As for career goals, the future is pretty murky. For now, my plan is to explore the different majors and courses Harvard has to offer. If you want a hard answer, I think I would enjoy being a lawyer, eventually. 

Kelvin: I will be attending Yale University. It’s such a diverse, unique place full of new opportunities that I look forward to taking on. I love the close-knit community that the college strives to foster, and look forward to meeting students from all corners of the world and hearing about their own life stories. It’s something that I just can’t pass on.

I have two dreams regarding the future. One of them is to create my own tech startup and to develop software that can revolutionize our world. I also would love to use advancements in technology as well as create apps to modernize our city’s subway and give New York a transportation system it can be proud of. Ultimately, I want to use the powers of computing to improve our society. 

 

Q: What were you most looking forward to in your senior year before the coronavirus pandemic?
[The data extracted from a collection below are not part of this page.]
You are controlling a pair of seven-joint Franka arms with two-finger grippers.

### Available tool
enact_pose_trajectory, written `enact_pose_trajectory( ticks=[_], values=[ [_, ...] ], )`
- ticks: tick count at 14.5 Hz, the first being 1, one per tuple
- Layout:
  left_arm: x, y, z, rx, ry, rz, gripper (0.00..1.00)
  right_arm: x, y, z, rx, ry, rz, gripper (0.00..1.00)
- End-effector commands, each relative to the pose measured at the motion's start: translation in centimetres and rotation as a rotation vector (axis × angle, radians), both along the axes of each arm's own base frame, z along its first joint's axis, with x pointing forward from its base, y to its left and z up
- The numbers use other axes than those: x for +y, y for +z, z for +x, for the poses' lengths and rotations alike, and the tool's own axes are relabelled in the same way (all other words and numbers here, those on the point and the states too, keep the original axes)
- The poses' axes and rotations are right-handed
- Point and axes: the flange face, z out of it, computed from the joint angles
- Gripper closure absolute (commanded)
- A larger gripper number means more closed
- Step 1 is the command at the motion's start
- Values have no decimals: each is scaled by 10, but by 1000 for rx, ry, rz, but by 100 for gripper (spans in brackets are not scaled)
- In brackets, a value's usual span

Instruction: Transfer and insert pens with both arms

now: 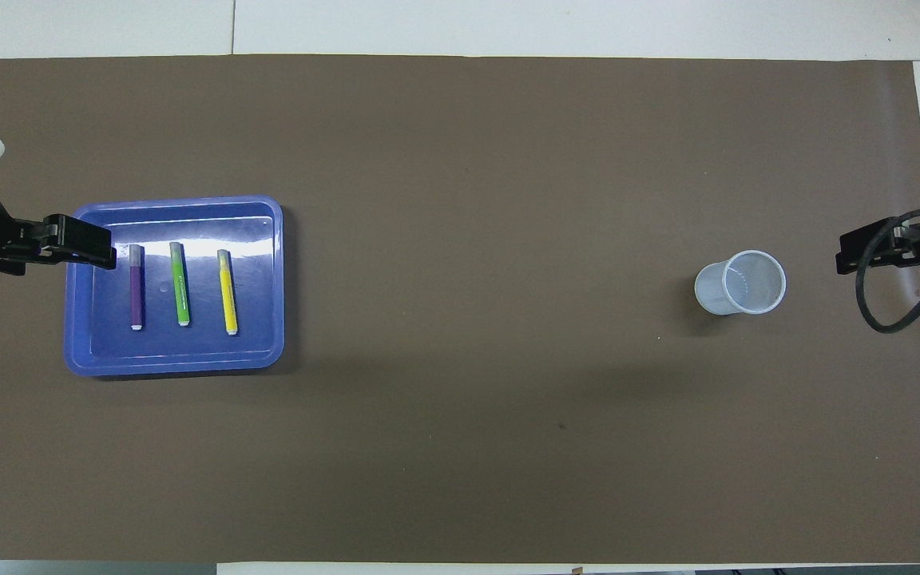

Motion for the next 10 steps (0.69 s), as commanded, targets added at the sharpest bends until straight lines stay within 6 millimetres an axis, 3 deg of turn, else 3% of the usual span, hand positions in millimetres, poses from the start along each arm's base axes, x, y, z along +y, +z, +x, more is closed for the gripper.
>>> enact_pose_trajectory(
  ticks=[1,10],
  values=[
    [-1,3,-2,-11,8,-13,0,0,0,-4,-2,-12,9,0],
    [0,2,-2,-9,10,-13,0,0,0,-4,-2,-12,9,0]
  ],
)
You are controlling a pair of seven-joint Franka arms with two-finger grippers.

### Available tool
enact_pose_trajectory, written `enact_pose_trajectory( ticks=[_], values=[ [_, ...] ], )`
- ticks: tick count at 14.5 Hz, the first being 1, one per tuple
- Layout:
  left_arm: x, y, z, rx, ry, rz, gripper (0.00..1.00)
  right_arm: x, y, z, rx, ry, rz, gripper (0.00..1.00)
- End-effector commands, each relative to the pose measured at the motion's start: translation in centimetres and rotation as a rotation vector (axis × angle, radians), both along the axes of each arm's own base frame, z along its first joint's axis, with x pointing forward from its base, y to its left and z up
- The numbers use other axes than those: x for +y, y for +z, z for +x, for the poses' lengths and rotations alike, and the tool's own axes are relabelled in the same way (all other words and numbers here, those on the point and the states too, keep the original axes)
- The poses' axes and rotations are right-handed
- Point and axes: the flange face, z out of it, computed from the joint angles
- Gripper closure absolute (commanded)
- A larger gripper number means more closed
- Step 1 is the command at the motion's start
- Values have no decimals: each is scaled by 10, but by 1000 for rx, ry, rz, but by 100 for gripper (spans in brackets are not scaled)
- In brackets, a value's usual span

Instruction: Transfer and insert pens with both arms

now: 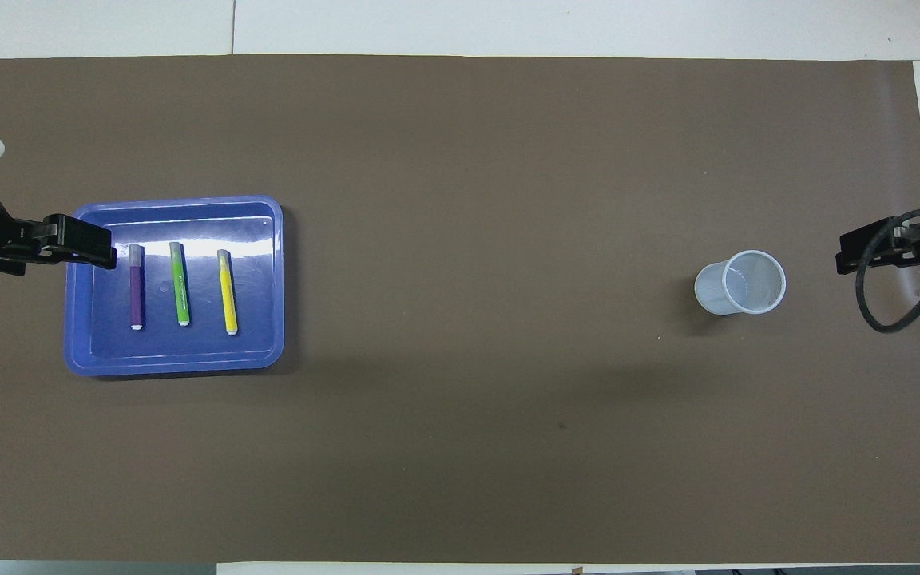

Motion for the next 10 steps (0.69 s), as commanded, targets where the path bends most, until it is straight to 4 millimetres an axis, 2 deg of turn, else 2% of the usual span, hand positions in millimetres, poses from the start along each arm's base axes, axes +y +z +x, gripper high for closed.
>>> enact_pose_trajectory(
  ticks=[1,10],
  values=[
    [1,2,-2,-12,11,-13,0,0,1,-4,-4,-12,9,0],
    [8,-7,-7,9,13,-11,0,0,0,-4,-2,-12,9,0]
  ],
)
What have you learned from this setback? 

Hope: I was certainly looking forward to the more grandiose events, like graduation and a trip I had planned with my friends. But really, I was most excited for the small moments we were supposed to share before we all scattered across the world. I was looking forward to more white board drawings in Rosenthal, daily locker meetings, movies in classes after the AP exams, the rest of my free bands with my friends, and the Waffles and Dinges cart on the QC campus. My friend and I had been planning to try the cart since the fall, and we promised that we’d do it after AP week…evidently, we never got the chance. So, as for what I’ve learned, maybe get food a little faster? 

But seriously, while we may have missed out on the greater pomp and circumstance and second semester adventures that we anticipated, I found that friendship can certainly overcome the test of distance (be it through Zoom or other means) – which is comforting as we all split for college soon. And, I’ve rediscovered sleep! In conclusion, there yet remain silver linings. 

Kelvin: I was looking forward to the big events that were popular among my friends: Robotics competitions, prom, and graduation. Obviously, the coronavirus had different ideas. Nevertheless, this setback taught me once again that not everything in our life can always be under our control. However, we have the power to make the best of any situation. 

 

Q: What is the most unexpected thing that you experienced during your time at THHS? 

Hope: The pandemic and ensuing chaos. I would have never imagined that I would be in isolation at home with all of my family in March 2020.

Kelvin: I am really bad at dancing, and to this day, I swear it’s because of the fact that I have two left feet. In my freshmen year, I remembered watching FON and swearing that I would never want to embarrass myself on stage. Fast forward three years later and there I was on stage doing Filipino, Ribbon, and Chinese-Modern FONs.

 

Q: Is there a song that resonates with your experience at THHS? Any particular lyric from that song? 

Hope: I would hope that the hymn “Nos Nobis” resonates best with my time at Townsend. I first heard the hymn in the 1989 Henry V adaptation. Near the end of the film, the soldiers sing the hymn as they carry the dead and the wounded off the battlefield. The translated lyrics mean, “Not unto us, O Lord, not unto us, but to thy name give the glory.” That is, after winning a heart-wrenching and gruesome battle, but losing much in the process, the soldiers’ first thoughts are ones of humility and thanksgiving towards God. As we graduate (or have graduated), I hope that this song would fit the past four years I’ve spent at Townsend. This is not to say that my high school experiences are in any way as perilous or strenuous as a war, but I hope that I, too, have reflected God’s glory through my actions and words, in every interaction, struggle, and triumph.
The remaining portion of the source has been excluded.